Sometimes vengeance seems appropriate, even righteous. Great crimes against humanity, rampant selfishness, persistent evil intent, shameless dishonesty, callous harming of others—all feel like legitimate reasons for 1comeuppance. The greater the crimes, the louder the calls for retribution.
This is an ageless notion. In ancient Greek mythology, these concepts hearken back to The 2Furies—hideous flying goddesses of punishment. In the Old Testament, 3Mosaic Law allowed reciprocal punishment to be invoked and carried out by victims of specific crimes.
A counterbalancing idea arises in both the Old and New Testaments: The directive to repay evil with kindness. This seems to be solid evidence that individual vengeance was ultimately not God’s preferred method of enacting justice. (As examples, see Proverbs 20:21-22; Matthew 5:39; Romans 12:17ff or Hebrews 10:30-31.)

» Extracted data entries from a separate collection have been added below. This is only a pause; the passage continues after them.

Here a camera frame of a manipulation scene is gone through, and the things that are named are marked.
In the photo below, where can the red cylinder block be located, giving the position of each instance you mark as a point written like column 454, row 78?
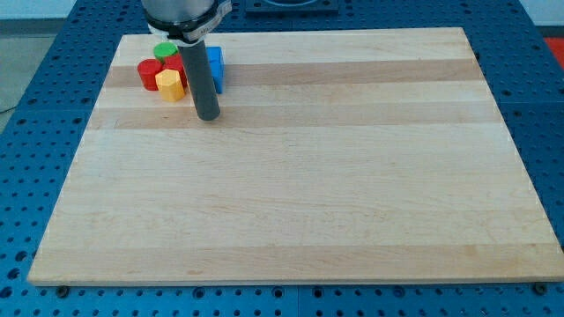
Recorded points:
column 147, row 71

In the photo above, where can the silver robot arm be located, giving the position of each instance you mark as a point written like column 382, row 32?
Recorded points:
column 185, row 23

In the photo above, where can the large wooden board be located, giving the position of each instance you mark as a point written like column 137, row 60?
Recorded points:
column 340, row 157

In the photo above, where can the green round block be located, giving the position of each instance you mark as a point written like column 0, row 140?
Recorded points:
column 163, row 50

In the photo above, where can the blue block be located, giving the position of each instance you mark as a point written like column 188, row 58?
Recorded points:
column 217, row 65

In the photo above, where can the red block behind rod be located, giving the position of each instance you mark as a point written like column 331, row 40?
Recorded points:
column 174, row 62

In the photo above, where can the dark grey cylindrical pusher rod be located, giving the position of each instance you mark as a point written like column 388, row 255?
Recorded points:
column 199, row 75

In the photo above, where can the yellow hexagonal block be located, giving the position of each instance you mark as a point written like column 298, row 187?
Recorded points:
column 170, row 85

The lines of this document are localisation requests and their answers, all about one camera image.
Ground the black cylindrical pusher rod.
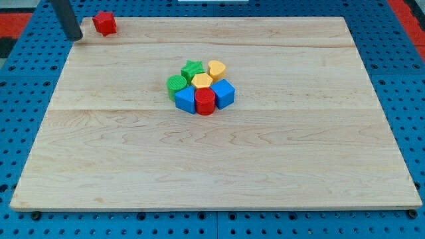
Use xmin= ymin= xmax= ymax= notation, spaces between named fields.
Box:
xmin=50 ymin=0 xmax=83 ymax=42

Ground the red star block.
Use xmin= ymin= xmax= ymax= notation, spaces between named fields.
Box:
xmin=92 ymin=11 xmax=117 ymax=37

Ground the green star block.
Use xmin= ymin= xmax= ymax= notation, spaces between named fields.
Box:
xmin=181 ymin=60 xmax=205 ymax=85

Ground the green cylinder block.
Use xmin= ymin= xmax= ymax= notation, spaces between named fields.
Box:
xmin=166 ymin=75 xmax=187 ymax=102

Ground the blue triangular block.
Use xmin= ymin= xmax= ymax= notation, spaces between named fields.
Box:
xmin=175 ymin=86 xmax=195 ymax=114

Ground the yellow hexagon block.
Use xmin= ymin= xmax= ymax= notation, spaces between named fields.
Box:
xmin=191 ymin=73 xmax=213 ymax=90

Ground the yellow heart block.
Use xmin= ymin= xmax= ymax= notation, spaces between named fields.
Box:
xmin=208 ymin=60 xmax=226 ymax=82

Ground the red cylinder block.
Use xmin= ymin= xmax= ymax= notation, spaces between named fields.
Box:
xmin=195 ymin=88 xmax=216 ymax=116

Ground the blue cube block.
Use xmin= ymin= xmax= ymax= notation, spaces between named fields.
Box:
xmin=211 ymin=79 xmax=235 ymax=110

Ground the light wooden board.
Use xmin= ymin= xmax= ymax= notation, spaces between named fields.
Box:
xmin=10 ymin=17 xmax=422 ymax=212

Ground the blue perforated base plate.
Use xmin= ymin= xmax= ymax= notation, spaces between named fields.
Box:
xmin=1 ymin=0 xmax=424 ymax=238

Vengeance doesn’t always work that well. Cultures based on revenge can become locked into repeating cycles of retribution. Homemade comeuppance can lack wisdom or foresight, so individuals who take the law into their own hands eventually suffer the consequences of those actions. Sadly, a vengeful spirit can corrode one’s self-respect and relationships.
I remember my father’s warnings about vengeful mindsets. He reminded us that revenge and repayment for evil belong to God—how terrible it would be to run afoul of God’s fury. As I have grown older, I understand my father’s insights—how too-quick inclinations to punish serve no long-lived purpose. Another source of encouraging wisdom: The principled practitioners of 4restorative justice, who have now spread their influence into many facets of society.
Without lapsing into schadenfreude, I am relieved that the wheels of justice are now turning to restore our nation’s governance to the principles of our Constitution—and towards Scripture’s insistent guidance. I know that today’s ego-soaked despots will eventually face judgment and punishment. That comeuppance seems appropriate.
1 A mashup of “come + up”, denoting an appearance in front of a lawful tribunal for judgement and/or punishment.
2 Legends of The Furies predated by centuries the mythology surrounding Zeus. These three female goddesses from the underworld—Allecto (Unceasing anger); Tisiphone (Avenger of murder) and Megaera (Jealous)—were also called The Eumenides. Their form of punishment: Endlessly hounding those who were guilty. In a positive twist, early Greek playwright Aeschylus wrote how The Furies were persuaded to become promoters and protectors of justice—using comeuppance to accomplish something good.
3 Exodus 21 and 22 illustrate this feature of Mosaic Law, here considering murder, assault, theft, gross negligence and personal injury.